__WHAT YOU ARE ASKED TO DO__:
Where the records below show a line containing "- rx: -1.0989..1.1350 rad", start copying; end with the line containing "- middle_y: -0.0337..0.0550", and copy it too.

AVAILABLE DATA START

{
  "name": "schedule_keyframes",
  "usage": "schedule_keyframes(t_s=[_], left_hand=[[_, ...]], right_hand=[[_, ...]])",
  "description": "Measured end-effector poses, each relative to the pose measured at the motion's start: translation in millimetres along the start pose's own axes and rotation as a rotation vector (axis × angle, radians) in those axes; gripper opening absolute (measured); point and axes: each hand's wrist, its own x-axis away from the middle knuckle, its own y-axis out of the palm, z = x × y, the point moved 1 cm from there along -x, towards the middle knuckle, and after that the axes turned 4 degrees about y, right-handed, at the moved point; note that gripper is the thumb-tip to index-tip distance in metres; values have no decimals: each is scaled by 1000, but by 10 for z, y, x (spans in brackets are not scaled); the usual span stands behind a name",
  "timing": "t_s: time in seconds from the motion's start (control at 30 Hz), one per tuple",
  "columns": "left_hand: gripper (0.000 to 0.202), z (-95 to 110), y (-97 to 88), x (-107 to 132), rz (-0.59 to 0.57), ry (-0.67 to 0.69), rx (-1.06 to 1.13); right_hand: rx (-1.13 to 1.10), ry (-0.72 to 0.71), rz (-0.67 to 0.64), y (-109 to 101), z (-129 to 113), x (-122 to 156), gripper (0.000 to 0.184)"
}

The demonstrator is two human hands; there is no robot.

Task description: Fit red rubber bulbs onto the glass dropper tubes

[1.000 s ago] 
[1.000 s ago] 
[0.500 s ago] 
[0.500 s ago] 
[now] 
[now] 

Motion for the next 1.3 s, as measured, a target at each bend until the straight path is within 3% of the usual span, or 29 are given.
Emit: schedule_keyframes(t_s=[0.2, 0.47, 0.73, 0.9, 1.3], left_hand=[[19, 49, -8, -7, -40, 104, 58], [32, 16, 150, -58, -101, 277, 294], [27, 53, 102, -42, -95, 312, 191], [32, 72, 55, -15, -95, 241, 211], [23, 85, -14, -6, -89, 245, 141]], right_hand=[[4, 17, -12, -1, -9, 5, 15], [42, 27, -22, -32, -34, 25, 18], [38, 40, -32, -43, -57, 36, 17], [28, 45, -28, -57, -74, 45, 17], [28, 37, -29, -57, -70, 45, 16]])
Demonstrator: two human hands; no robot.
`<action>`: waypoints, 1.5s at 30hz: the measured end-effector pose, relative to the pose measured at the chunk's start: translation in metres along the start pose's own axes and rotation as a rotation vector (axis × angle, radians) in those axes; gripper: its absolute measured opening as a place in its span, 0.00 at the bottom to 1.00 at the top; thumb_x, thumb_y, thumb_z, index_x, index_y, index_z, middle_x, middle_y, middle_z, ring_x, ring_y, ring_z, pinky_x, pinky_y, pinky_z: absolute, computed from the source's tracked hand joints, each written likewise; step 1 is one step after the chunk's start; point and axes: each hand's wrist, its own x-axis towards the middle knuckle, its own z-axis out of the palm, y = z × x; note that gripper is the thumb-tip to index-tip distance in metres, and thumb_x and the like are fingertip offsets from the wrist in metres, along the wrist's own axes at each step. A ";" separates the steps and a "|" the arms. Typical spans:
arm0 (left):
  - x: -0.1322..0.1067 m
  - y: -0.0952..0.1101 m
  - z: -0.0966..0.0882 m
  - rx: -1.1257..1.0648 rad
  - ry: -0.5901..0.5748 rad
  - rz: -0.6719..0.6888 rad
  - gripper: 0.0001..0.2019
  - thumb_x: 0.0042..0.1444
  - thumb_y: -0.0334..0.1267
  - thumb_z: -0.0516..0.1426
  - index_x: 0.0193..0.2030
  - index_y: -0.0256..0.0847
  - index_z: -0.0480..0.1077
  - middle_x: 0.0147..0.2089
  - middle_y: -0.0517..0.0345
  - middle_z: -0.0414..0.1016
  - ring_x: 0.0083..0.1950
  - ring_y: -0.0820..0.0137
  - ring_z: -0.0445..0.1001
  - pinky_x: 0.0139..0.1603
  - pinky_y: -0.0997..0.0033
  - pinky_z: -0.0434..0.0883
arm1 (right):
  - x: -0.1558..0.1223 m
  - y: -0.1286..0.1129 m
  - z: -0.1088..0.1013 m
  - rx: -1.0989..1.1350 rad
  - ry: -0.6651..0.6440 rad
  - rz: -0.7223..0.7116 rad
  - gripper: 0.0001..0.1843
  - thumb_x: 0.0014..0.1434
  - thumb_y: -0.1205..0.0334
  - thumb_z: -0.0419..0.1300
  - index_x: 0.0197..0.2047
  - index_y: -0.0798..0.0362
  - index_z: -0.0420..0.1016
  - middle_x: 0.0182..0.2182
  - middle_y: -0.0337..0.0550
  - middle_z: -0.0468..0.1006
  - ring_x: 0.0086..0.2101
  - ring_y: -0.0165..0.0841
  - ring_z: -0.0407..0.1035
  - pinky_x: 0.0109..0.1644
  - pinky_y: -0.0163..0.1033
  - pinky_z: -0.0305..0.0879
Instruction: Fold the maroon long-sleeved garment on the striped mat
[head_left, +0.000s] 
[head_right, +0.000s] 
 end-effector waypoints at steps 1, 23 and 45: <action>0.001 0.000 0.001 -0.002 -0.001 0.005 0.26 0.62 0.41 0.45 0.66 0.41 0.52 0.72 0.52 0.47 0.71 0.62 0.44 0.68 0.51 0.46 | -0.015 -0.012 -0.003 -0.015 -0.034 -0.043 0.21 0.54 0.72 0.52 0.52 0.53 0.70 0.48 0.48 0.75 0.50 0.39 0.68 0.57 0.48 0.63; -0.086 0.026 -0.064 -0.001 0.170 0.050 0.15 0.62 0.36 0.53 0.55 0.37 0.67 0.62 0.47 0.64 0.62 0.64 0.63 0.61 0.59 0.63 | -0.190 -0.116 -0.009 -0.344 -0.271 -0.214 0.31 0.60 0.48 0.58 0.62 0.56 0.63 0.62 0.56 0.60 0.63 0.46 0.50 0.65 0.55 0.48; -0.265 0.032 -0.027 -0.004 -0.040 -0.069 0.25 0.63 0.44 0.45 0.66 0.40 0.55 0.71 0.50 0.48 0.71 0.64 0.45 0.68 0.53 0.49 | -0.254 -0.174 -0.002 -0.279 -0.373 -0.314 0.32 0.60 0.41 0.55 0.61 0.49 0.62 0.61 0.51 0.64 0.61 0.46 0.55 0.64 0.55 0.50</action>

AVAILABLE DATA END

__ANSWER SECTION__:
  - rx: -1.0989..1.1350 rad
  - ry: -0.6651..0.6440 rad
  - rz: -0.7223..0.7116 rad
  - gripper: 0.0001..0.1843
  - thumb_x: 0.0014..0.1434
  - thumb_y: -0.1205..0.0334
  - thumb_z: -0.0419..0.1300
  - index_x: 0.0197..0.2047
  - index_y: -0.0798..0.0362
  - index_z: -0.0420..0.1016
  - middle_x: 0.0182..0.2182
  - middle_y: -0.0337..0.0550

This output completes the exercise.